The pipeline execution diagram with or without a delay slot, with predict-taken

Question

I am working on a problem in the topic of The processors. This problem is in the book whose title is "Computer Organization and Design (6th Edition)". The problem is as follows:

Clearly, this problem is about the branch-taken branch predictor, and the requirement for this problem is to draw the execution diagram for each case of "taken" and "not taken" as being commented in the code.

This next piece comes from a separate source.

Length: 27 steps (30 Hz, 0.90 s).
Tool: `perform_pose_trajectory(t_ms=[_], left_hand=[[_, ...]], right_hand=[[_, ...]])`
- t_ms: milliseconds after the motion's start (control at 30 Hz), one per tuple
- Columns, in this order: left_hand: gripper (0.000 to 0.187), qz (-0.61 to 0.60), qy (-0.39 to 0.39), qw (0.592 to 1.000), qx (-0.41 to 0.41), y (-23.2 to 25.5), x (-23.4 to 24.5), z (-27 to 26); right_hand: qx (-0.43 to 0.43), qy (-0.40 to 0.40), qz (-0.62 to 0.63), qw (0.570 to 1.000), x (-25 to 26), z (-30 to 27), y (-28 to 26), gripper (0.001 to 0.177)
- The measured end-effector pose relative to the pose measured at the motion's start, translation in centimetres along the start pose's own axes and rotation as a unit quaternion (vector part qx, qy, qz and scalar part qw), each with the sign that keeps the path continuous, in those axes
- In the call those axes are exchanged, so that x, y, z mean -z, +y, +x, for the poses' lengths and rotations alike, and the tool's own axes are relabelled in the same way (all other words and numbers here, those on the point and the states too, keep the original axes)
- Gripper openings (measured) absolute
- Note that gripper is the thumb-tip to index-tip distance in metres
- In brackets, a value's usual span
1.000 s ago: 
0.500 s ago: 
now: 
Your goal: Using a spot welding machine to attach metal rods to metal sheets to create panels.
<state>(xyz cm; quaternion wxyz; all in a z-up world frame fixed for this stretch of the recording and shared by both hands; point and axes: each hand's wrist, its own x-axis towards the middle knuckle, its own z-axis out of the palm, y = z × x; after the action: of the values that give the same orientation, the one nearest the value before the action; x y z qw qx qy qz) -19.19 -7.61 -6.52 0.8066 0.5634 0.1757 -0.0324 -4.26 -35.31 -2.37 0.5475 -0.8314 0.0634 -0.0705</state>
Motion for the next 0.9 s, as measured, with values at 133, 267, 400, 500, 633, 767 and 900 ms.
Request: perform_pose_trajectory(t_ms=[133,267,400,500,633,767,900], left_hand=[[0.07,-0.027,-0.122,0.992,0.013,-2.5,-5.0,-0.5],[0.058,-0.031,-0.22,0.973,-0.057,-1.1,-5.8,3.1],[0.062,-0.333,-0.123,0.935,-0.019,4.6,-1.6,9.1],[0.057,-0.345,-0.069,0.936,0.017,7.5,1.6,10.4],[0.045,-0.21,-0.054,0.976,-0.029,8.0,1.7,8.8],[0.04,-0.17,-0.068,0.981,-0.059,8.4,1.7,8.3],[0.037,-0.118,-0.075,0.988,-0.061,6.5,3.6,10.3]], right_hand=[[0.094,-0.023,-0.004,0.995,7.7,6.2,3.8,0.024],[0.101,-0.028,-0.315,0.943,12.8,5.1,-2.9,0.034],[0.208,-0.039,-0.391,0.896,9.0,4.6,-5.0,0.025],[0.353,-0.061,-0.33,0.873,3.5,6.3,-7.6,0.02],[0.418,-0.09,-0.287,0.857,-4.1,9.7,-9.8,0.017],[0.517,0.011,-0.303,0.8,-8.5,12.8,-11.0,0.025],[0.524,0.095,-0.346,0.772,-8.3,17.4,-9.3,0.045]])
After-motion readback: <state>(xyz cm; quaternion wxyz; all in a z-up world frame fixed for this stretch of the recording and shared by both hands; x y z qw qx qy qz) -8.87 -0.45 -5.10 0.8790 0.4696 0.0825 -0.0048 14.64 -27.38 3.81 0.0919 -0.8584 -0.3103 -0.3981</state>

And here is the answer for the question 4.14.1 and 4.14.2:

The problem lies in the answer. As I read about the prediction for branches in MIPS, I thought that, the diagram would be different. For more details:

In the problem 4.14.1, the first "not taken" conditional branch is fine because there is no delay slot (as an assumption), the next instruction fetch occurs only when EX's stage of the branch is done. Nevertheless, the next conditional branch (beq r3, r0, label1) is immediately followed by another conditional branch (beq r2, r0, label2) which conflicts with the requirements of the problem, I think. Moreover, the sw r1, 0(r2) instruction also follows the conditional branch. Why there are so many conflicts here? For more details, how the branch beq r2, r0, label2 could determine immediately that the following instruction is beq r3, r0, label1even when it does not run into EX's stage which conflicts with the first case that lw r3, 0(r2) has to wait until the EX's of previous instruction is finished.
This problem (problem 4.14.2) is a bit different from the previous one. In this problem, delay slots are used which generates the code as in the answer. It is OK for the first conditional branch (beq r2, r0, label2) which is "luckily" not taken so the lw r3, 0(r2) is not discarded and it continues its execution. However, I can not get the idea that the next conditional branch (beq r3, r0, label1) MUST be fetched in clock cycle 6 instead of 5. Is there anything wrong here?
I found that in the case of not using delay slots, the choice of whether the branch is taken or not is made until the EX's stage is done. It is different in the case of using delay slots which can be done in parallel to the EX's stage of the branch instruction. Is it an appropriate observation? If not, can you give me further explanations of the difference between using and not using delay slots?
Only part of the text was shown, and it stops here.